Create a playing source from the buffer

In method JNIEXPORT jint JNICALL Java_org_pielot_helloopenal_HelloOpenAL_play located the comment

// TODO turn buffer into playing source

and replace it by

 // Create source from buffer and play it
 ALuint source = 0;
 alGenSources(1, &source );
 alSourcei(source, AL_BUFFER, buffer);

 // Play source
 alSourcePlay(source);

 int        sourceState = AL_PLAYING;
 do {
 alGetSourcei(source, AL_SOURCE_STATE, &sourceState);
 } while(sourceState == AL_PLAYING);

 // Release source
 alDeleteSources(1, &source);

This piece of code creates a sound source from the buffer and plays it once.

Test on the Device

Compile the native code again by using make.bat. It should compile without errors. If you are using Eclipse, select the project HelloOpenAL in the Package Explorer and press F5. Otherwise, Eclipse might not be aware that the Shared Objects were updated.

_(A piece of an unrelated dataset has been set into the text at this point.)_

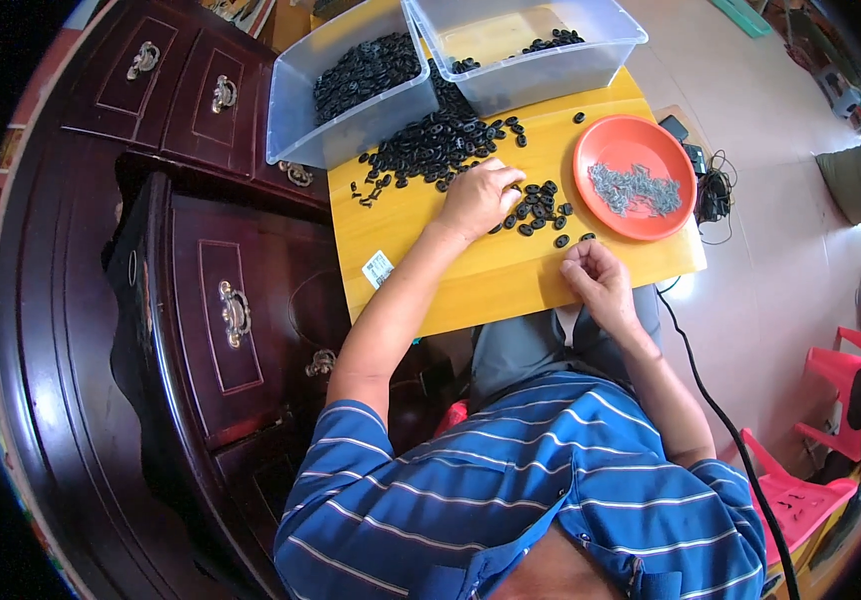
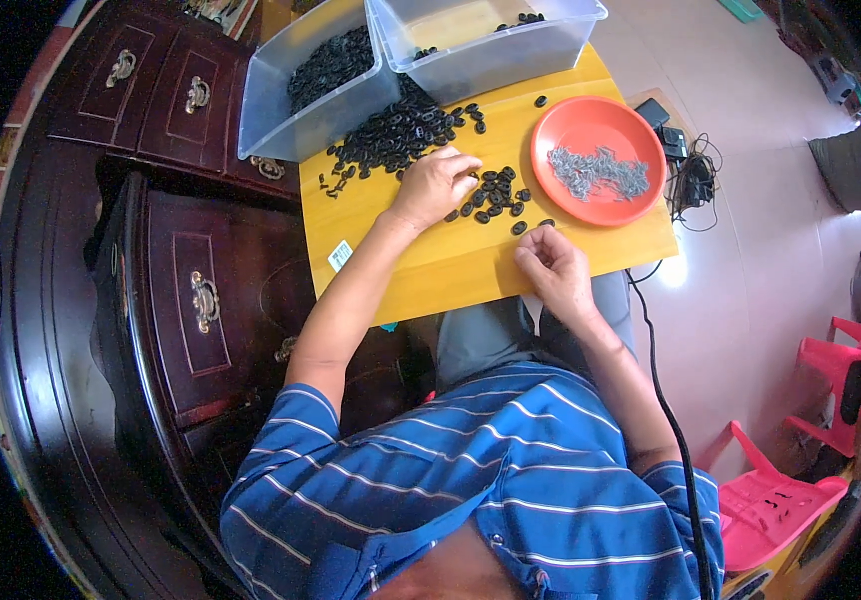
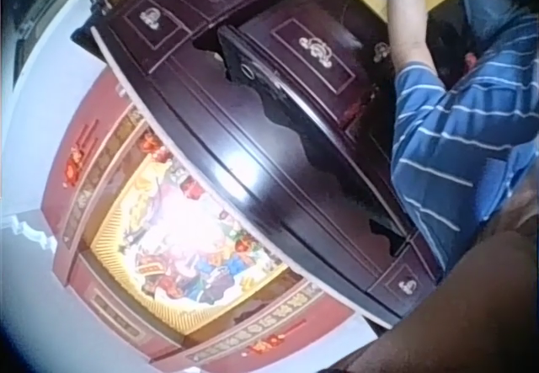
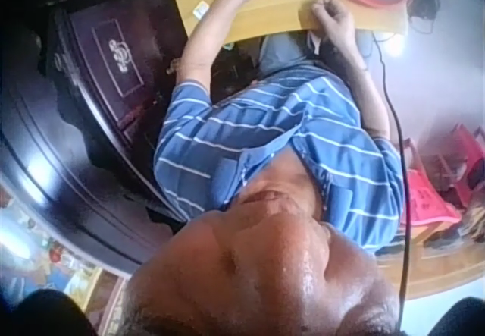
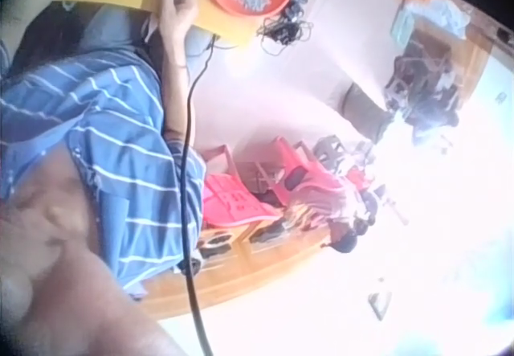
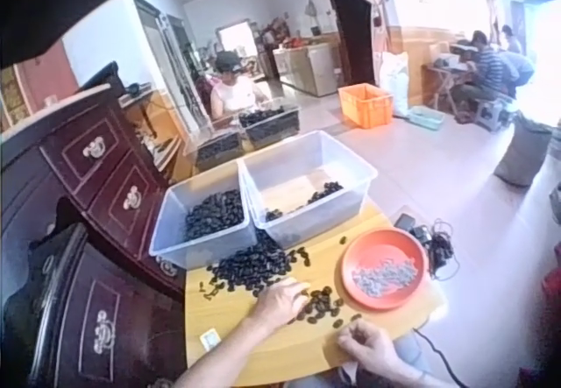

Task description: The person assembles plastic components by picking up black plastic pieces and inserting metal springs into them by hand.

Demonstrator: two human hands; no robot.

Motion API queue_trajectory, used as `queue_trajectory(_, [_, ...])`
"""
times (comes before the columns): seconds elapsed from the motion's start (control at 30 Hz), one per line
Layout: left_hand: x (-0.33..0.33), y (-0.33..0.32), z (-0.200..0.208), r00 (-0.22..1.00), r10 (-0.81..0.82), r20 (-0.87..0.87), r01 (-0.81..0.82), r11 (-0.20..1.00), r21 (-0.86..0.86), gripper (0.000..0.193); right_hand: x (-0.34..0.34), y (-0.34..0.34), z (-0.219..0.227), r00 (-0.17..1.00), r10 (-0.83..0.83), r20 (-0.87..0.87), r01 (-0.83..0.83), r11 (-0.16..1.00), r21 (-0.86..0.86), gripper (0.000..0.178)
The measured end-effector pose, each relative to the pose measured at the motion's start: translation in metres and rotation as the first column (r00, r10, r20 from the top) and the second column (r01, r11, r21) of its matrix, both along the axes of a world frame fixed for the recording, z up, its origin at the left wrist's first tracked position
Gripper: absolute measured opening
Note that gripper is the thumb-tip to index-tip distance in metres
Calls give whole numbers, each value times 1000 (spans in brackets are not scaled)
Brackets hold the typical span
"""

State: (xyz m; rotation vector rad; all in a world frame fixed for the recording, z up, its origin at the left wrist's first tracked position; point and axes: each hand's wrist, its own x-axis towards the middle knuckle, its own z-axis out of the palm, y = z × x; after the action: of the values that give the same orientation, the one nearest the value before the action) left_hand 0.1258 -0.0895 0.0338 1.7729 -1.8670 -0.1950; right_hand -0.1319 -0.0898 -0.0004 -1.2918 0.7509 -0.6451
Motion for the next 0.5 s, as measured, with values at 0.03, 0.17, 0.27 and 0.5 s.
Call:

Next, go to your devices SD Card and add a .wav file. I created a folder called “wav” and put a mono .wav file called “lake.wav” into this folder. Make sure it matches the filename you passed play(String filename) in the HelloOpenAL activity.

Now it time for the big test! Once you start the app, the .wav file should be played once.

This has been tested on the Nexus One and the G1/HTC Dream.

Solving Latency Issues

Some people seem to have experienced a 0.5 sec lag between triggering the sound and the actual playback. In the comments aegisdino suggested the following solution:

In alcOpenDevice() of ALc.c source,
“device->NumUpdates” seems to apply the lag issue.
In normal cases, device->NumUpdates will be 4, then I can feel about 0.5sec lag.
But when I fix it to 1, the lag disappeared.

I did not test the solution, but as NumUpdates was 1 in my version of ALc.c it could be the solution.